Manurewa Central School is a Primary School (years 1–6) in Manurewa, a suburb of South Auckland, New Zealand. Manurewa Central has celebrated its 100-year school reunion on October 20–22, 2006.

==History==

The school began operating from the mid-1850 in Wiri, then known by the name Woodside. The Woodside School operated from the Methodist church, until school buildings were built on the corner of Kerrs Road and Great South Road in 1873.

In 1875, the Manurewa railway station opened, causing the township of Woodside to slowly decline while Manurewa grew. After years of debate, the school moved to its current site, and opened on 8 September 1906. Originally opening with 63 pupils, this had grown to 250 by 1920, and 500 students by 1930. As Manurewa was primarily a rural area, many students rode to school on horseback.

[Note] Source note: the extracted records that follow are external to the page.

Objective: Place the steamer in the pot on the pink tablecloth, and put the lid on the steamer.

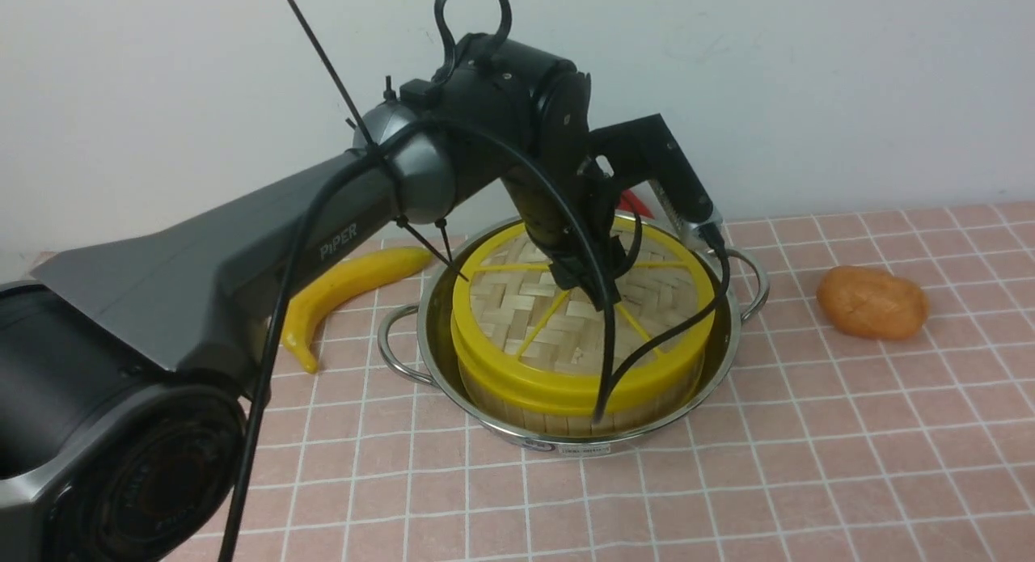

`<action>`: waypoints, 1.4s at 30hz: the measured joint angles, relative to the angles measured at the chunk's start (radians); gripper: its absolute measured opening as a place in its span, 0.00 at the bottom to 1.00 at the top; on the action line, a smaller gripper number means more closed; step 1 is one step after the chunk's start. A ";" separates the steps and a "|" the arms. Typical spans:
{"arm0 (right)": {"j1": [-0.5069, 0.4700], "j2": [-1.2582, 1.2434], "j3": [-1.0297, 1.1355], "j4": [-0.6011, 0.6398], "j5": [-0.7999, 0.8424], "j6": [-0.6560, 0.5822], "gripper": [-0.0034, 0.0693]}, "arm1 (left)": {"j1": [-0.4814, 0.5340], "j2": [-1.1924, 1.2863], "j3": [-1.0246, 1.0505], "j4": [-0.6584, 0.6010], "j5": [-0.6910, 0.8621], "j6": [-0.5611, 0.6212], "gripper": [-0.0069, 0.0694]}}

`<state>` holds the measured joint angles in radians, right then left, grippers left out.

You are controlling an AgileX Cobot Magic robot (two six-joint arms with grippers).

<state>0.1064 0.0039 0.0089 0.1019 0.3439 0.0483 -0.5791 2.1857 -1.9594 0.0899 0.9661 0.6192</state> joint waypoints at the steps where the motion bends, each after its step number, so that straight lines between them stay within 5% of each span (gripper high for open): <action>1: 0.000 0.000 0.000 0.000 0.000 0.000 0.38 | 0.000 0.000 0.000 0.000 0.001 0.000 0.50; 6: 0.000 0.000 0.000 0.000 0.000 0.000 0.38 | 0.000 0.001 0.000 0.001 0.009 0.000 0.24; 42: 0.000 0.000 0.000 0.000 0.000 0.000 0.38 | -0.004 -0.029 -0.001 0.111 0.096 -0.142 0.24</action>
<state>0.1064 0.0039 0.0089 0.1019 0.3439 0.0483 -0.5828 2.1562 -1.9605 0.2014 1.0616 0.4771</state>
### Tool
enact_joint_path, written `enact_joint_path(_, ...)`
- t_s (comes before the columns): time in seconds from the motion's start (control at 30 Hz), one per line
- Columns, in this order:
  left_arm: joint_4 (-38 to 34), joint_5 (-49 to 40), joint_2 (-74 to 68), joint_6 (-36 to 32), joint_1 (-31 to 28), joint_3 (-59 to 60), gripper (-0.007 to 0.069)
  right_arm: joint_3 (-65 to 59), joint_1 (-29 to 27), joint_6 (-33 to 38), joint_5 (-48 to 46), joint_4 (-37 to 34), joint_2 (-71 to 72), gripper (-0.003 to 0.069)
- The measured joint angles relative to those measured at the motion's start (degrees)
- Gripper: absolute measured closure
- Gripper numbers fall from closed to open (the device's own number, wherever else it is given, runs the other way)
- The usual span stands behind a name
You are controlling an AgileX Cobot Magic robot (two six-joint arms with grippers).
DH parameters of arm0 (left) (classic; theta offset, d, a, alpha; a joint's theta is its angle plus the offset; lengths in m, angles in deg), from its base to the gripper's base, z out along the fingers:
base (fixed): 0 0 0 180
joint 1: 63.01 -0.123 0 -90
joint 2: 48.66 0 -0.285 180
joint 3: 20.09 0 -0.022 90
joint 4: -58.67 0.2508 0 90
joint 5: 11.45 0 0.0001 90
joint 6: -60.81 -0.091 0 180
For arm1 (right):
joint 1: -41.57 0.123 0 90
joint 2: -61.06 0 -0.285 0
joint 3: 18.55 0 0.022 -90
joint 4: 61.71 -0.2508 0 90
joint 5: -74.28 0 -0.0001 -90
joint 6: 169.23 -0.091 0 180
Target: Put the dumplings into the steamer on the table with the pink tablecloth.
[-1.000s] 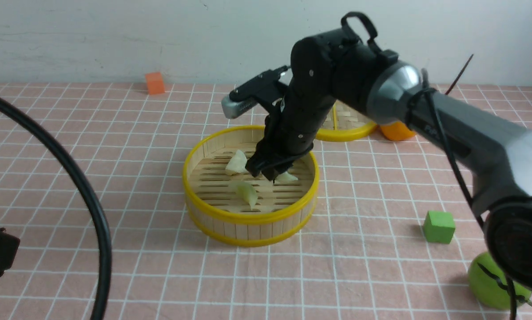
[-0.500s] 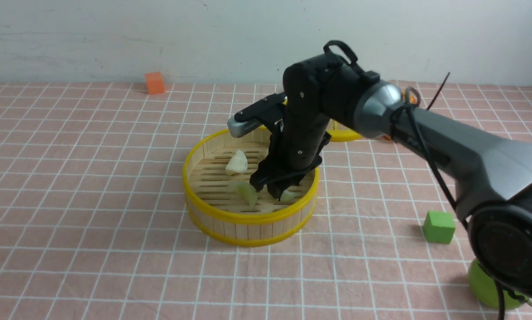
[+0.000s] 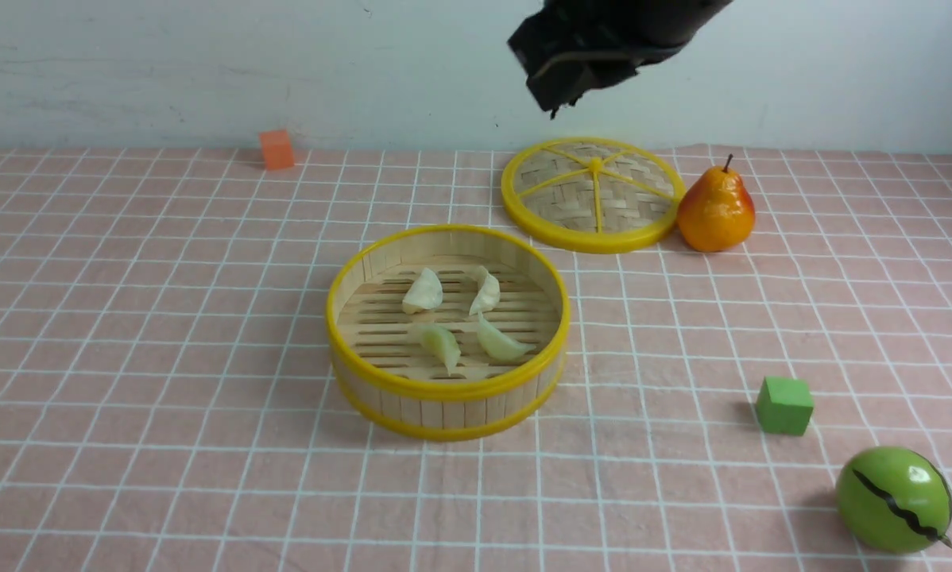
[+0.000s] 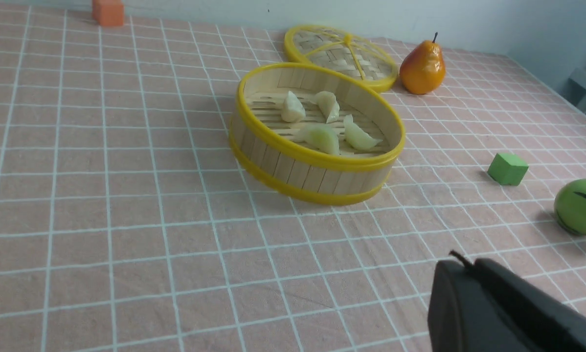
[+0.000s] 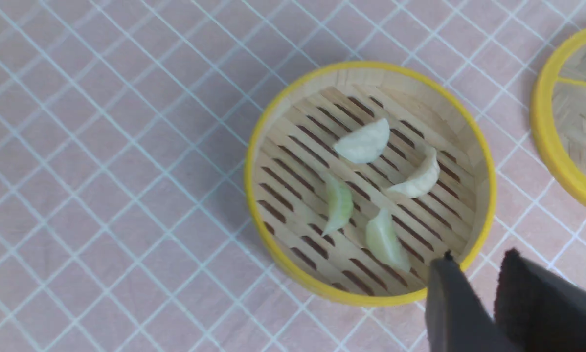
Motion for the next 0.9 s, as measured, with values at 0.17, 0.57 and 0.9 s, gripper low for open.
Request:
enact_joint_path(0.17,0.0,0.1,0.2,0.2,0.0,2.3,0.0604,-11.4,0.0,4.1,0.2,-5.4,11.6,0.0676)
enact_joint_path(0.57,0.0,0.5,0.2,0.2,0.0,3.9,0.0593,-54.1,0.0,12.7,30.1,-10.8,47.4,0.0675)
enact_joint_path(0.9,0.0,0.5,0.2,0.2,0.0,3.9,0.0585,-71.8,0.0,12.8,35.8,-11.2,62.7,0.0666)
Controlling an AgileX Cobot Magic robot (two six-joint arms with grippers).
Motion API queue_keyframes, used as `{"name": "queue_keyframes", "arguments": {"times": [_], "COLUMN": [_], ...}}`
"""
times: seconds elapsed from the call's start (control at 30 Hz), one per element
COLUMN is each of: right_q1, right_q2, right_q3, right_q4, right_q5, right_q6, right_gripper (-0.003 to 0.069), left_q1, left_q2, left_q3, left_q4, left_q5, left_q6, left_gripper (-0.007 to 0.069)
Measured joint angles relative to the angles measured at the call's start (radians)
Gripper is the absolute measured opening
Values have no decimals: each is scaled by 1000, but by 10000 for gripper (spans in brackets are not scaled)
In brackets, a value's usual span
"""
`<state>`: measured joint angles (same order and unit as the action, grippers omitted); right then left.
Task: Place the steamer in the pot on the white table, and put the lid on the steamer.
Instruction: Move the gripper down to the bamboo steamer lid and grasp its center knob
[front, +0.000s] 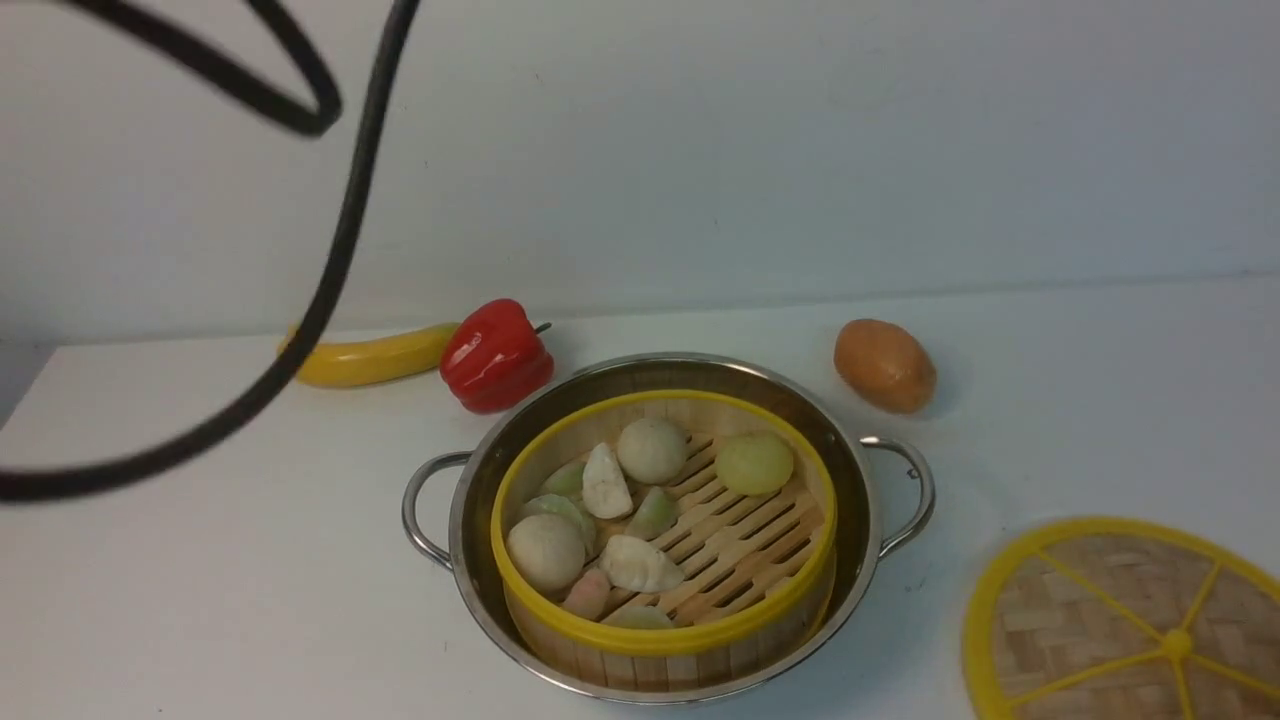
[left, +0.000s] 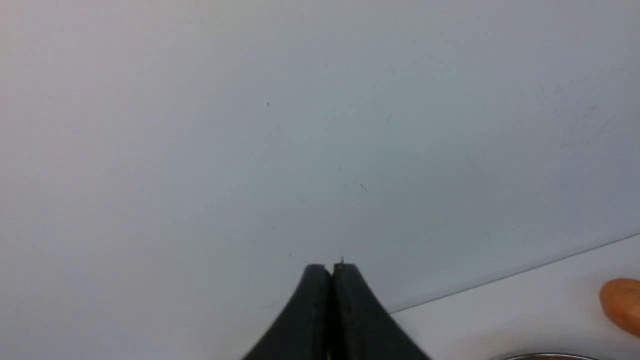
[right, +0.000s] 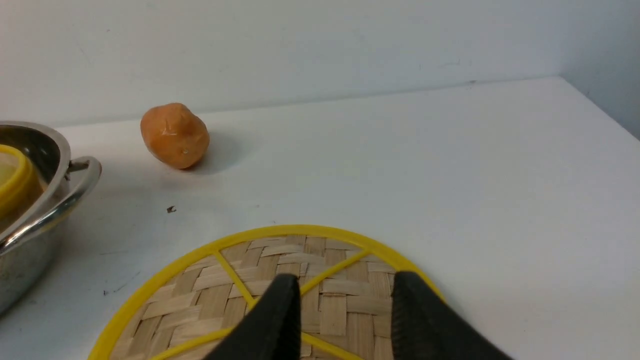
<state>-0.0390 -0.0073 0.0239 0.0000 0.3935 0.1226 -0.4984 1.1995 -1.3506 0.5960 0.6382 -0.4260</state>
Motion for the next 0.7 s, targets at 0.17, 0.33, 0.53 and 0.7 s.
{"name": "queue_keyframes", "arguments": {"times": [0.17, 0.33, 0.53, 0.7], "right_q1": [0, 0, 0, 0], "right_q2": [0, 0, 0, 0], "right_q3": [0, 0, 0, 0], "right_q4": [0, 0, 0, 0], "right_q5": [0, 0, 0, 0], "right_q6": [0, 0, 0, 0], "right_gripper": [241, 241, 241, 241], "left_q1": [196, 316, 444, 509], "left_q2": [-202, -419, -725, -1001], "left_q3": [415, 760, 1077, 1284], "left_q4": [-139, -166, -166, -162], "left_q5": [-252, -463, -675, -712], "left_q6": [0, -3, -39, -138], "left_gripper": [-14, -13, -13, -10]}}
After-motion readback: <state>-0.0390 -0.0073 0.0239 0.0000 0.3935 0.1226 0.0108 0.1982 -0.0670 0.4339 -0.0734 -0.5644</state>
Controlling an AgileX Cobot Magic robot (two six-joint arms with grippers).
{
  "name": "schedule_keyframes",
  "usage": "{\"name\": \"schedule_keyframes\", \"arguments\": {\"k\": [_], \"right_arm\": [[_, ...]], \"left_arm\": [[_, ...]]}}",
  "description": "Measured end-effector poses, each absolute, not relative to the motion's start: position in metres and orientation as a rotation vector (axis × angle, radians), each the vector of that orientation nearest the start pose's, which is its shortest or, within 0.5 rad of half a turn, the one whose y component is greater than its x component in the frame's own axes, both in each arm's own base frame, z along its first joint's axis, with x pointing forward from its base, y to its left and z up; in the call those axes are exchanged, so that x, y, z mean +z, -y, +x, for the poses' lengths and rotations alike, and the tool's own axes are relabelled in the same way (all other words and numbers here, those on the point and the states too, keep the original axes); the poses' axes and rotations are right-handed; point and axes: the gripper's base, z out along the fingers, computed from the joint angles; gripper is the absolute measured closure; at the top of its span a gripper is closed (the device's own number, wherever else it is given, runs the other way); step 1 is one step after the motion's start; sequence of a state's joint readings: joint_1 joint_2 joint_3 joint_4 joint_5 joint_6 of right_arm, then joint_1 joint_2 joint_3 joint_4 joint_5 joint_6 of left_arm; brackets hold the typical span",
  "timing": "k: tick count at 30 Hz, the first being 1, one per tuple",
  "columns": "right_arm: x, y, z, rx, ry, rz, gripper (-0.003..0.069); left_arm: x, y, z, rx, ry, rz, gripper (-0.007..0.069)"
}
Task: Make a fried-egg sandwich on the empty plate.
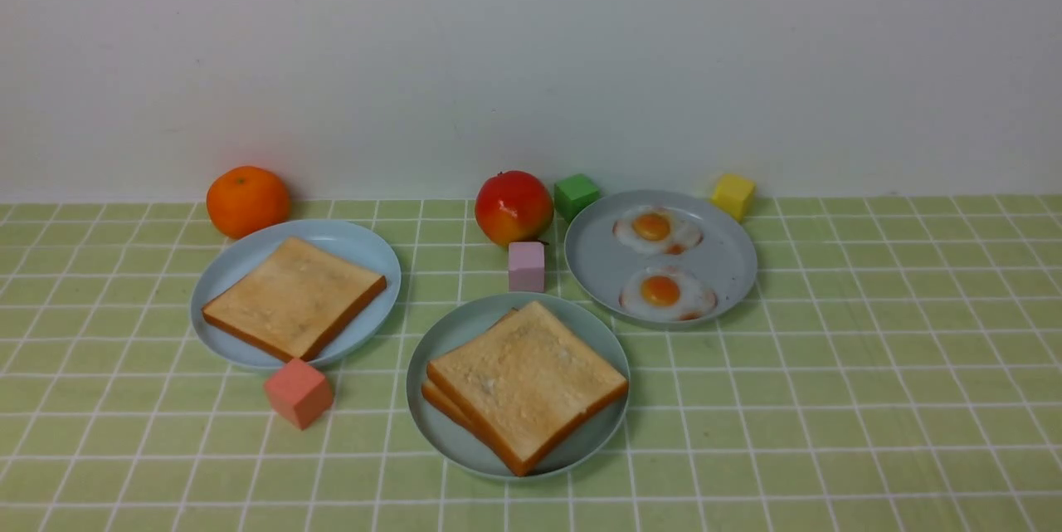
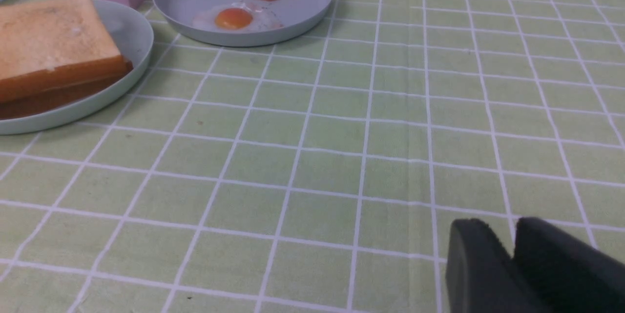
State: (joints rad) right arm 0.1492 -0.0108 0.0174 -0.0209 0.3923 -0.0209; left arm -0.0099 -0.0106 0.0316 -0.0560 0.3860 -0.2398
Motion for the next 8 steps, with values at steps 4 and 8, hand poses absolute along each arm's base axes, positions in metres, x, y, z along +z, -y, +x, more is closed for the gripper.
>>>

A long-serving teacher, Mr. McNaughton, planted a grove of native trees along the school's north-western boundary. An oak tree was planted at the school in the early 1920s, which became a major feature of Manurewa Central School.

An explosion in growth in Manurewa led to the addition of prefabricated classrooms in the 1940s and 1950s, and the school's swimming pool was opened in 1940. By the 1950s and 1960s, growth in the area led to the opening of many new schools in Manurewa to ease the pressure on Manurewa Central School.

== School policies ==

Manurewa Central is a Duffy Books in Homes school which provides five or more free books to students annually. Each year, eight year 6 students are chosen to be 'School Councillors'. These school councillors help run the school and organize fun activities for other students to do like; Funtime Lunchtime, Wheels Day, Black out day etc. They support the students in their learning, sports and their future.